**Task description**
With pictures removed, print the listing exactly.

**Information shown**

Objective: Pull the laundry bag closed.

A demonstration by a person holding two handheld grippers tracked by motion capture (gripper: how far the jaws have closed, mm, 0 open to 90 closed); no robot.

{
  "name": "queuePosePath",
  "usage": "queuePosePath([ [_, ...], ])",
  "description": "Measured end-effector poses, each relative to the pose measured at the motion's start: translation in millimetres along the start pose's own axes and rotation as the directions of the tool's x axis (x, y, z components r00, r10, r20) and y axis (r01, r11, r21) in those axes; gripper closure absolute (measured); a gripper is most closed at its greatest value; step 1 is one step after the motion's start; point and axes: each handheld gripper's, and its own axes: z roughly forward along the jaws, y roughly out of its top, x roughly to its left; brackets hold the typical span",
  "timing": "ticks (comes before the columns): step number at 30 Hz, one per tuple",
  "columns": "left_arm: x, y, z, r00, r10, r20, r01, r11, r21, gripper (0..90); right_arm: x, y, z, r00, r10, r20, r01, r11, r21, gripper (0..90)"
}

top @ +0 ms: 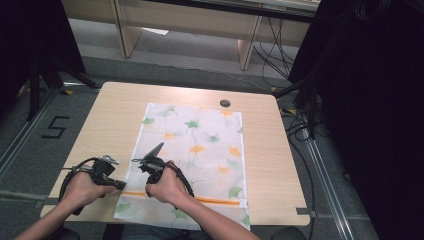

**Answer for the task**
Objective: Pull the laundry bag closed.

A demonstration by a person holding two handheld grippers tracked by motion capture (gripper: how far the jaws have closed, mm, 0 open to 90 closed); no robot.

{
  "name": "queuePosePath",
  "usage": "queuePosePath([ [_, ...], ])",
  "description": "Measured end-effector poses, each relative to the pose measured at the motion's start: translation in millimetres along the start pose's own axes and rotation as the directions of the tool's x axis (x, y, z components r00, r10, r20) and y axis (r01, r11, r21) in those axes; gripper closure absolute (measured); a gripper is most closed at its greatest value; step 1 is one step after the motion's start; point and axes: each handheld gripper's, and its own axes: z roughly forward along the jaws, y roughly out of its top, x roughly to its left; brackets hold the typical span",
  "timing": "ticks (comes before the columns): step number at 30 Hz, one per tuple",
  "columns": "left_arm: x, y, z, r00, r10, r20, r01, r11, r21, gripper (0..90); right_arm: x, y, z, r00, r10, r20, r01, r11, r21, gripper (0..90)"
}

top @ +0 ms: 

That finishes the output.